** Required action **
In the listing below, please print the line that contains "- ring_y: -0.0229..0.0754" and every line that follows it, exactly.

** Provided data **
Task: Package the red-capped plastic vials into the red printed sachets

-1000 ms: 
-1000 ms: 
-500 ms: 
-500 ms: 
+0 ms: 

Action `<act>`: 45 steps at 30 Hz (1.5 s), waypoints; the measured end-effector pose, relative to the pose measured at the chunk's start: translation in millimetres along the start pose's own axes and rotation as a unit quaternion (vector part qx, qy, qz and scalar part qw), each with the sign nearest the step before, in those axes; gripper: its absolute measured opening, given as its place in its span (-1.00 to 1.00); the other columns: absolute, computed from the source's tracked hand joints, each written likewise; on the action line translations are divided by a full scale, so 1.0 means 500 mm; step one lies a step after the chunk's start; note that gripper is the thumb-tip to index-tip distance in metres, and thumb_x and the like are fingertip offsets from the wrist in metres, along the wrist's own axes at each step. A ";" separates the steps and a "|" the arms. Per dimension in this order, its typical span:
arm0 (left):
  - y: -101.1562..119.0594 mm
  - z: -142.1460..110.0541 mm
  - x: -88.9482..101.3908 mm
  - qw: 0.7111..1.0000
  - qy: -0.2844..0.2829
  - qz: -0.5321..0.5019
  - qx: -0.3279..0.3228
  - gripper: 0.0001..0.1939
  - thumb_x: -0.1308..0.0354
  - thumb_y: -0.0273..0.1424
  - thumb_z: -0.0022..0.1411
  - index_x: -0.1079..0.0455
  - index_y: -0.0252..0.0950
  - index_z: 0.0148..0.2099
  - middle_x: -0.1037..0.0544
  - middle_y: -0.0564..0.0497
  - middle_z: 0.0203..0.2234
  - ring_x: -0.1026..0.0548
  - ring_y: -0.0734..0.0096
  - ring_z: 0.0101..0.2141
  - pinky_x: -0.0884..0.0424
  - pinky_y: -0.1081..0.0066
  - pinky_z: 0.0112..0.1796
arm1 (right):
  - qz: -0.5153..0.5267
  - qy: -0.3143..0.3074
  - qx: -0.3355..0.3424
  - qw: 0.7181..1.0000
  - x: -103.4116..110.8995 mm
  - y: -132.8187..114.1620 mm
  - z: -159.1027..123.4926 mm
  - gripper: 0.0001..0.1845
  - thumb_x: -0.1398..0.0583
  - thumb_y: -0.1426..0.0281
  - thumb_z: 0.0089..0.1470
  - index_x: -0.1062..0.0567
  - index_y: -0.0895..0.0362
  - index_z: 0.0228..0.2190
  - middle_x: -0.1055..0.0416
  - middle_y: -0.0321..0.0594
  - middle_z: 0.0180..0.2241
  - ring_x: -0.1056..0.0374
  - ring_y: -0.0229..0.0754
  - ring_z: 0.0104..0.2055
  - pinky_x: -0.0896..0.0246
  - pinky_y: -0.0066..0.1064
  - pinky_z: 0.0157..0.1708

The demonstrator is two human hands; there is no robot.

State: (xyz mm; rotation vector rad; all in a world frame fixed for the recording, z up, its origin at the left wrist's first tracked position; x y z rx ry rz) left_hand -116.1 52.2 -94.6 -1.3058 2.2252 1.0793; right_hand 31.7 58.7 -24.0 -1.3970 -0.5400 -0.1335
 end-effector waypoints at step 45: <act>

** Answer space **
  - ring_y: -0.0229..0.0754
  - ring_z: 0.0104..0.2055
  - pinky_x: -0.0896..0.0246
  - pinky_y: -0.0066..0.1064
  - pinky_z: 0.0157..0.1708

The demonstrator is two human hands; there is no robot.

State: (xyz mm; rotation vector rad; all in a world frame fixed for the recording, z up, its origin at the left wrist's first tracked position; x y z rx ry rz) left_hand -116.1 52.2 -94.6 -1.3058 2.2252 1.0793; right_hand 31.7 58.7 -24.0 -1.3970 -0.5400 -0.1335
 end-effector waypoints at step 45: <act>

This answer requires nothing else.